> **EXERCISE GOAL**:
An exact reproduction of the listing, minus the pictures, is the required output.

> **RAW DATA**:
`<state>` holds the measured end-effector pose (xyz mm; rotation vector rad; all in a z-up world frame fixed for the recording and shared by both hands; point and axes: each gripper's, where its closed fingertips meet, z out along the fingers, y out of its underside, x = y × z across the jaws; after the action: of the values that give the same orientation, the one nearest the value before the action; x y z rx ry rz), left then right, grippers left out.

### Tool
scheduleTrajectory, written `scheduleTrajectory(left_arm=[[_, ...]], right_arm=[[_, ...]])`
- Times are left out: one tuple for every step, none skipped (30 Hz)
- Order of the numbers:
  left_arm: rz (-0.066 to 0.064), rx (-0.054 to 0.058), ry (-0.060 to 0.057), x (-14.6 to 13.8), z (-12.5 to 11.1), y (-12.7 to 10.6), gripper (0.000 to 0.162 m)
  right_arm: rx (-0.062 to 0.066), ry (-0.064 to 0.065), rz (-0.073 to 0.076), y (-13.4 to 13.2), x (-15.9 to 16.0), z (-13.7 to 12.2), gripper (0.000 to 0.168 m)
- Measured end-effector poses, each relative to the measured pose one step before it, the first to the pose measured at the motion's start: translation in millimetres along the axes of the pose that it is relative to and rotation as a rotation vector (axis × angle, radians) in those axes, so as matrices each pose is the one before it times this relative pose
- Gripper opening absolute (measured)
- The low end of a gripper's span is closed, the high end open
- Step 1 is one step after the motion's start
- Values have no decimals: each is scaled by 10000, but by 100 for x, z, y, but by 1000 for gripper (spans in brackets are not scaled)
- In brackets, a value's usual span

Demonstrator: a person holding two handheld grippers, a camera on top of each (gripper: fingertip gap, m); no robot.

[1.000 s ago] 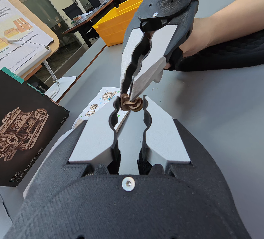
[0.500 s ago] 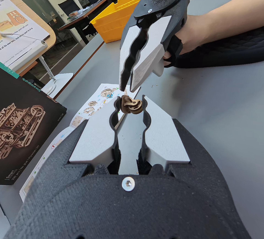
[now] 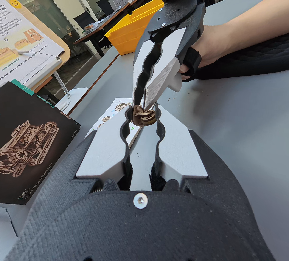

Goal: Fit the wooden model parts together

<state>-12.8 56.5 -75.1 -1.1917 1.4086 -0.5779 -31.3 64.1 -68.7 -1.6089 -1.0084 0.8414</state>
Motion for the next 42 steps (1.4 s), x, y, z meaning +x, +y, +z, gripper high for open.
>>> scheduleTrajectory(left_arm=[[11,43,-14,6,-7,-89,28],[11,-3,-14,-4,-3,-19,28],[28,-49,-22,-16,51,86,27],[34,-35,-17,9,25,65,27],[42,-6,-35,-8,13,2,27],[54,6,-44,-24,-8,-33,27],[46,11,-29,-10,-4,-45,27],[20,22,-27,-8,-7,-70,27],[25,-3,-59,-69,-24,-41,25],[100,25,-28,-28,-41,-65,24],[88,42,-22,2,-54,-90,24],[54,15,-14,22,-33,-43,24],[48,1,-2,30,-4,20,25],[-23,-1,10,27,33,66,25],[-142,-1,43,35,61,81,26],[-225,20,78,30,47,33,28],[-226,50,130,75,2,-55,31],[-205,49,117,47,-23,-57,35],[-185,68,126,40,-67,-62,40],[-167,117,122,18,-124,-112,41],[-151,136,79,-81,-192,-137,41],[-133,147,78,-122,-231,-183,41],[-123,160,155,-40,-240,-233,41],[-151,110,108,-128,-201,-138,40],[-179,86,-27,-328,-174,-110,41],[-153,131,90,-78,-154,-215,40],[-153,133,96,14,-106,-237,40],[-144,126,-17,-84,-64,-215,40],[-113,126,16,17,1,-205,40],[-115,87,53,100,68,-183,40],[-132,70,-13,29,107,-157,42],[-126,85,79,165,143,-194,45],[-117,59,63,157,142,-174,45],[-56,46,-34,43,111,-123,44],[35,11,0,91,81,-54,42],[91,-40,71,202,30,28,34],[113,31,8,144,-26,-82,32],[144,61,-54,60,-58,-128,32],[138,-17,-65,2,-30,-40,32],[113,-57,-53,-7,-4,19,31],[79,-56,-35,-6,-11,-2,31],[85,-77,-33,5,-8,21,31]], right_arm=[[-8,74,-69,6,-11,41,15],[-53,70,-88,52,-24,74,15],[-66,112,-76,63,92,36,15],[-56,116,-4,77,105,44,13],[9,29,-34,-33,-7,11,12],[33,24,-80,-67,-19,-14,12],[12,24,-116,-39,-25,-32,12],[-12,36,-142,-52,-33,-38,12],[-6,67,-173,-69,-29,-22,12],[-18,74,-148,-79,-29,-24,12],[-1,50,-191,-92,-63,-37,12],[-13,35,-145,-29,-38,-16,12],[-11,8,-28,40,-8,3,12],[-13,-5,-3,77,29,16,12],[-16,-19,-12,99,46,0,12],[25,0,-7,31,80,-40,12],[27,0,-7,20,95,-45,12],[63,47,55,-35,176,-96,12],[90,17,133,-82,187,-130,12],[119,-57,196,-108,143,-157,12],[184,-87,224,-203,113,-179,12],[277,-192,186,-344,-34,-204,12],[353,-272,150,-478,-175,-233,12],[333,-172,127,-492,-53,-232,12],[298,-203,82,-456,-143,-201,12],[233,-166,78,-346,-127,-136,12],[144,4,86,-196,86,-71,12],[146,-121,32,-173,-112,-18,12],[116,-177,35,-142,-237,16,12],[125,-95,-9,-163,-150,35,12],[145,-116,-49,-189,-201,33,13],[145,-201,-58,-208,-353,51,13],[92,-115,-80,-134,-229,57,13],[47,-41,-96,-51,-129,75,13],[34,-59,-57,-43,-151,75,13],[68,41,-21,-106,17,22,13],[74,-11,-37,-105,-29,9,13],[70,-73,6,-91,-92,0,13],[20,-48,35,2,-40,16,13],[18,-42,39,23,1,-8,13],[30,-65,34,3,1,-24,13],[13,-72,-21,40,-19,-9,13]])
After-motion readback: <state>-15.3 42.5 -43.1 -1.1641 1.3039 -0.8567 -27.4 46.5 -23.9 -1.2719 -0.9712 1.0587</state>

> **TASK RESPONSE**:
`<state>` holds the measured end-effector pose (xyz mm; rotation vector rad; all in a z-up world frame fixed for the recording and shared by both hands; point and axes: each gripper's, where its closed fingertips meet, z out along the fingers, y out of its underside, x = y × z across the jaws; after the action: of the values that give the same orientation, the one nearest the value before the action; x y z rx ry rz), left then right, grippers left out.

### Tool
scheduleTrajectory, written `scheduleTrajectory(left_arm=[[_, ...]], right_arm=[[_, ...]])`
- Times are left out: one tuple for every step, none skipped (30 Hz)
- Order of the numbers:
  left_arm: rz (-0.066 to 0.064), rx (-0.054 to 0.058), ry (-0.060 to 0.057), x (-14.6 to 13.8), z (-12.5 to 11.1), y (-12.7 to 10.6), gripper (0.000 to 0.162 m)
  right_arm: rx (-0.062 to 0.066), ry (-0.064 to 0.065), rz (-0.073 to 0.076), y (-13.4 to 13.2), x (-15.9 to 16.0), z (-13.7 to 12.2), gripper (0.000 to 0.168 m)
- Measured end-effector poses, each relative to the measured pose one step before it, the first to the pose measured at the motion's start: translation in millimetres along the axes of the pose that it is relative to and rotation as a rotation vector (axis × angle, radians) in those axes, so as matrices each pose is the one before it times this relative pose
- Gripper opening absolute (measured)
- The low end of a gripper's span is closed, the high end open
- Step 1 is one step after the motion's start
- Values have no decimals: each is scaled by 10000, but by 100 for x, z, y, but by 1000 for gripper (spans in brackets are not scaled)
- In brackets, a value's usual span

Demonstrator: a person holding two handheld grippers, a camera on top of each (gripper: fingertip gap, m); no robot.

[1.000 s ago] 
[0.500 s ago] 
[now] 

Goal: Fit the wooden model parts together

<state>-12.8 56.5 -75.1 -1.1917 1.4086 -0.5779 -31.3 64.1 -68.7 -1.6089 -1.0084 0.8414</state>
Motion for the next 42 steps (1.4 s), x, y, z meaning +x, +y, +z, gripper high for open.
>>> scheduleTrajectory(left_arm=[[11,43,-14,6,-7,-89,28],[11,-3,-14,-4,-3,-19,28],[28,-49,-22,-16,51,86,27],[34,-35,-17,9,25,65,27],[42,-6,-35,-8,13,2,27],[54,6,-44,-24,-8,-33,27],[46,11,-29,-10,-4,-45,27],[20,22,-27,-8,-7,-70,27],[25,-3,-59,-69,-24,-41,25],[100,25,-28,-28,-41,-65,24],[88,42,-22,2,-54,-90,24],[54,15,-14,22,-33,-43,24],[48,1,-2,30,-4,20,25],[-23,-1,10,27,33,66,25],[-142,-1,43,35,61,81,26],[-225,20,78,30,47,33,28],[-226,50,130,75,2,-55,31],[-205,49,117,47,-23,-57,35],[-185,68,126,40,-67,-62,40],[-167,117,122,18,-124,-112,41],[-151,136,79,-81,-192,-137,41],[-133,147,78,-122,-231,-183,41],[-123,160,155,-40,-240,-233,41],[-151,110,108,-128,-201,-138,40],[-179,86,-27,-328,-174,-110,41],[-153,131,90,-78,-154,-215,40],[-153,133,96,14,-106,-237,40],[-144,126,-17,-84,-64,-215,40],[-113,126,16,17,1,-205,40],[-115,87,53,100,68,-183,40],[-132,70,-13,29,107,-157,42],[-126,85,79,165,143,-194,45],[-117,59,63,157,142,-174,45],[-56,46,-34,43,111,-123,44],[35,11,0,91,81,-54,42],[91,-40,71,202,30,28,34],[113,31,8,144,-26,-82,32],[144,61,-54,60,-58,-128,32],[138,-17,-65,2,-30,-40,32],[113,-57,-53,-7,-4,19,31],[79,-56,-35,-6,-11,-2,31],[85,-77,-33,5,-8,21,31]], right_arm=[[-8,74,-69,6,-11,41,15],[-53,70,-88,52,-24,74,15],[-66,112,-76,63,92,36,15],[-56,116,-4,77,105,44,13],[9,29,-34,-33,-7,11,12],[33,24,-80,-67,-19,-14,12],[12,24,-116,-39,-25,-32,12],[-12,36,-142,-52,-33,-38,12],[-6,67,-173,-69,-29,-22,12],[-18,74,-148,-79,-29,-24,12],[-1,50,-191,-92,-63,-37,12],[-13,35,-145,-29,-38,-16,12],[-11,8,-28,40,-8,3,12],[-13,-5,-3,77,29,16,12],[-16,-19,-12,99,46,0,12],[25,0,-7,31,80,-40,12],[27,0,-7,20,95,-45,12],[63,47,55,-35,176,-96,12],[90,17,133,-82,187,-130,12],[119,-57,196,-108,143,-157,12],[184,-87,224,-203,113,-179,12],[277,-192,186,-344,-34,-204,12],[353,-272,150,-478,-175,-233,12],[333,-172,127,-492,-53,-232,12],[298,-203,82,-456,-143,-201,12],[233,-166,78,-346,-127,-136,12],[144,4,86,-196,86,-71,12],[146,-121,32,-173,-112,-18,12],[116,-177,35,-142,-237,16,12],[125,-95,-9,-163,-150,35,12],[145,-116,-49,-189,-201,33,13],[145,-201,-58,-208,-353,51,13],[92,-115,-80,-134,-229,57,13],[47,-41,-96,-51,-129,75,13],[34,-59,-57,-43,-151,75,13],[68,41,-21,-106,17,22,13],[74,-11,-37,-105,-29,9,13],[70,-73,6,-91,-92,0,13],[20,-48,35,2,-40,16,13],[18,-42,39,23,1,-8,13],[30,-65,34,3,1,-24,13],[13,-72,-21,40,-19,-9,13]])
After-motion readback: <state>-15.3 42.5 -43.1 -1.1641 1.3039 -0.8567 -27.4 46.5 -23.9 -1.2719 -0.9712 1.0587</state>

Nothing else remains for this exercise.